------ Exercise data ------

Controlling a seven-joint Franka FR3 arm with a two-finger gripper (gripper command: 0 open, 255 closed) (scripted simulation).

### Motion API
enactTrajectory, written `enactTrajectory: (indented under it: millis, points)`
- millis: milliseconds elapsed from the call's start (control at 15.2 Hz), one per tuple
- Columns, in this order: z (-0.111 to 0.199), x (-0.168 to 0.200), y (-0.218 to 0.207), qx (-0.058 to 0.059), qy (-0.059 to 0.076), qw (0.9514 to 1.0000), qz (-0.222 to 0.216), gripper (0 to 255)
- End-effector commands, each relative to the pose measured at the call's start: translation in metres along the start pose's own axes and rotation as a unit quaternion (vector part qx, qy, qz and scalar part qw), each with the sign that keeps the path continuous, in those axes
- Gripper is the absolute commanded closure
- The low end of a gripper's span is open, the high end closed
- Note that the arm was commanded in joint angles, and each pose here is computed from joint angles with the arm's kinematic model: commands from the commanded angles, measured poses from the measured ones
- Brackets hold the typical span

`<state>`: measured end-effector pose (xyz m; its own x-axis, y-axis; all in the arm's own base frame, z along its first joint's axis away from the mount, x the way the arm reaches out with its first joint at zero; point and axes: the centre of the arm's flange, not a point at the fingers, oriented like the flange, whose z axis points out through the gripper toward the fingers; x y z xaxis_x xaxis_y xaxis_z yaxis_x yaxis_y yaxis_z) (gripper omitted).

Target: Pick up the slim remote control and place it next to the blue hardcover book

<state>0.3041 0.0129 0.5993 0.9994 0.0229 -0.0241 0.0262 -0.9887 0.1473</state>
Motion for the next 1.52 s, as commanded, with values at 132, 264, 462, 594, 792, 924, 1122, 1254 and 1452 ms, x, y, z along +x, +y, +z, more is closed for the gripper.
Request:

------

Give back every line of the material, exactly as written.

Controlling a seven-joint Franka FR3 arm with a two-finger gripper (gripper command: 0 open, 255 closed) (scripted simulation).

### Motion API
enactTrajectory, written `enactTrajectory: (indented under it: millis, points)`
- millis: milliseconds elapsed from the call's start (control at 15.2 Hz), one per tuple
- Columns, in this order: z (-0.111 to 0.199), x (-0.168 to 0.200), y (-0.218 to 0.207), qx (-0.058 to 0.059), qy (-0.059 to 0.076), qw (0.9514 to 1.0000), qz (-0.222 to 0.216), gripper (0 to 255)
- End-effector commands, each relative to the pose measured at the call's start: translation in metres along the start pose's own axes and rotation as a unit quaternion (vector part qx, qy, qz and scalar part qw), each with the sign that keeps the path continuous, in those axes
- Gripper is the absolute commanded closure
- The low end of a gripper's span is open, the high end closed
- Note that the arm was commanded in joint angles, and each pose here is computed from joint angles with the arm's kinematic model: commands from the commanded angles, measured poses from the measured ones
- Brackets hold the typical span

`<state>`: measured end-effector pose (xyz m; its own x-axis, y-axis; all in the arm's own base frame, z along its first joint's axis away from the mount, x the way the arm reaches out with its first joint at zero; point and axes: the centre of the arm's flange, not a point at the fingers, oriented like the flange, whose z axis points out through the gripper toward the fingers; x y z xaxis_x xaxis_y xaxis_z yaxis_x yaxis_y yaxis_z) (gripper omitted).

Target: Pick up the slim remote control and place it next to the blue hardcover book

<state>0.3041 0.0129 0.5993 0.9994 0.0229 -0.0241 0.0262 -0.9887 0.1473</state>
Motion for the next 1.52 s, as commanded, with values at 132, 264, 462, 594, 792, 924, 1122, 1254 and 1452 ms, x, y, z along +x, +y, +z, more is closed for the gripper.
Request:

Work on the exercise is now concluded.